=== What the exercise asks ===
Lines from the one containing "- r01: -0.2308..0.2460" through the last line of the material below: print these exactly, and only these.

=== Supplied information ===
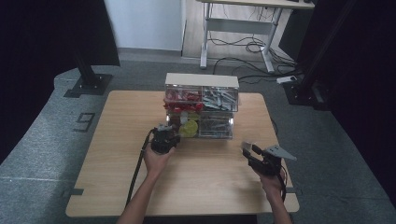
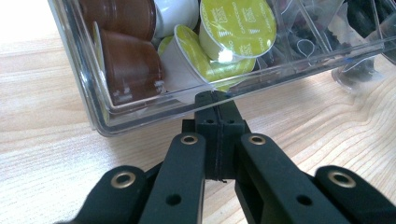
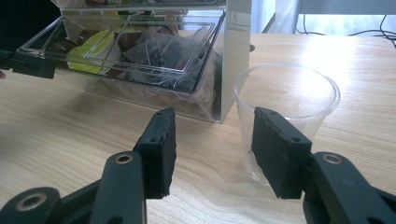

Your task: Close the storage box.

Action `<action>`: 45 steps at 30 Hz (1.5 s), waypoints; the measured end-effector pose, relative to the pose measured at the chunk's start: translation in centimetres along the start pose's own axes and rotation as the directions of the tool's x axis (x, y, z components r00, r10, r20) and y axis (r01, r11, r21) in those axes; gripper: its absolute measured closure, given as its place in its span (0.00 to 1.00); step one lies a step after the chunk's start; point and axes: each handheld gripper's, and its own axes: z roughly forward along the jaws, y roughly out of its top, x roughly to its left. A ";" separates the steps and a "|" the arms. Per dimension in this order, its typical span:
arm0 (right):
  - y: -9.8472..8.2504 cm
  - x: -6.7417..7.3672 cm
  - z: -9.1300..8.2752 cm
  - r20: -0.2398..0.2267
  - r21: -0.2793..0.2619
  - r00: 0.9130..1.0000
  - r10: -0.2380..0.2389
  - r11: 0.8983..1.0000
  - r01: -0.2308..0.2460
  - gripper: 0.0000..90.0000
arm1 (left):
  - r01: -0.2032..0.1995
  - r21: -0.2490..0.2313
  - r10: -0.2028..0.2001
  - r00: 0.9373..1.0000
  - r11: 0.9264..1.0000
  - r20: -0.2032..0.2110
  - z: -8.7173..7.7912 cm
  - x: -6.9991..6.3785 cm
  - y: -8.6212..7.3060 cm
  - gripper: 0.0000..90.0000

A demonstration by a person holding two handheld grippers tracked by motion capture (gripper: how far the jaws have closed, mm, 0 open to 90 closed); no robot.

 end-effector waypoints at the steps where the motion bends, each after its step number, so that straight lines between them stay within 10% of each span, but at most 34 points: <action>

=== Response ===
  - r01: -0.2308..0.2460
  - gripper: 0.0000..90.0000
arm1 (left):
  - r01: -0.2032..0.1995
  - r21: -0.2490..0.2313
  - r10: -0.2028..0.2001
  - r00: 0.9373..1.0000
  - r11: 0.9264..1.0000
  - r20: -0.2032..0.2110
  - z: -8.7173..7.7912 cm
  - x: -6.9991..6.3785 cm
  - y: -8.6212..7.3060 cm
  - gripper: 0.0000..90.0000

A demonstration by a person holding two handheld grippers tracked by motion capture (gripper: how far the jaws have closed, mm, 0 open to 90 closed); no robot.

 end-effector waypoints at the steps where the motion bends, each after its step number, so that straight lines between them stay within 10% of each span, but at most 34 points: <action>

This concludes the output.